Fortunately, not all combat-related HO is symptomatic. However, for symptomatic lesions, initial management consists of pain management, physical therapy, and socket modifications. Surgical excision, if required, is best delayed until local inflammation has subsided and the HO has matured via demonstration of a stable neocortex on serial radiographs. However, dogmatic waiting for quiescence of technetium-99 bone scans or normalization of serum alkaline phosphatase is not required and in fact may never occur in some patients.

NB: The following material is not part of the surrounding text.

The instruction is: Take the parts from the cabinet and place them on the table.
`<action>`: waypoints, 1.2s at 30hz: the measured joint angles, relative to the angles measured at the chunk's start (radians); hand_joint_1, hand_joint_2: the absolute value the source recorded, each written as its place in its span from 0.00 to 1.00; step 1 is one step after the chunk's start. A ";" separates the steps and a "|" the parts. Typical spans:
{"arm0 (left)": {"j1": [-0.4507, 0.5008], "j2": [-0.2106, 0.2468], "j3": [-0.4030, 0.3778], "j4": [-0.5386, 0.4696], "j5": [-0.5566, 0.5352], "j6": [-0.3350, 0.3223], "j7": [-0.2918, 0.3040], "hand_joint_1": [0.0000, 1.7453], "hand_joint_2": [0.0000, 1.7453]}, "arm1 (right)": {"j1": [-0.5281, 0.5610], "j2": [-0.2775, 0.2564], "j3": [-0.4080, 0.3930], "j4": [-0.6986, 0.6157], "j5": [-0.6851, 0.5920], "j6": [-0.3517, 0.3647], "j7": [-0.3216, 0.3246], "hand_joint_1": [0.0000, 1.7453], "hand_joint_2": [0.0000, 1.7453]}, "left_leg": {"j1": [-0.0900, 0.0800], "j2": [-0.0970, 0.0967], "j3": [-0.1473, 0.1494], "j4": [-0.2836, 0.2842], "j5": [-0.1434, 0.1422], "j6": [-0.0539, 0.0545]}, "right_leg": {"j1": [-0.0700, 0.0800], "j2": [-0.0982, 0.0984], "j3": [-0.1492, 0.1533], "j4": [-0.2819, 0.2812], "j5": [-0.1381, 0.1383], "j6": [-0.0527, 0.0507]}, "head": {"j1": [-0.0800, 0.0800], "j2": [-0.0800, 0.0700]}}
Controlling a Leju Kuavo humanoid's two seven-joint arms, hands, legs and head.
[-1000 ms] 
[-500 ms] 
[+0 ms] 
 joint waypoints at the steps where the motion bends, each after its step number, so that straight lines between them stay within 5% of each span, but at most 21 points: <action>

It is reported that 20% of upper-extremity and 40% of lower-extremity combat-related amputations may require excision of symptomatic HO,27,28 compared with 11% in a civilian amputee cohort.20 Surgical excision should take a direct approach toward the lesions, use existing incisions, include tourniquet use and blood product support because substantial bleeding is common. Longitudinal dissection spares residual muscle and soft tissue, and careful protection of incarcerated neurovascular structures may be required. Revising an amputation proximal to the level of HO is almost never indicated as it sacrifices valuable functional residual limb length. In carefully selected patients, partial excision of only symptomatic areas may be performed. However, the best results are achieved with complete excision of lesions performed at least 6 months from injury, with low radiographic (7%) and even lower symptomatic (2%) recurrence risk.29 Although no supporting evidence exists, the authors advocate secondary recurrence prophylaxis with a nonsteroidal anti-inflammatory drug for 4 weeks. Wound complications and infections are common after excision. However, functional results, symptom relief, and patient satisfaction are typically high.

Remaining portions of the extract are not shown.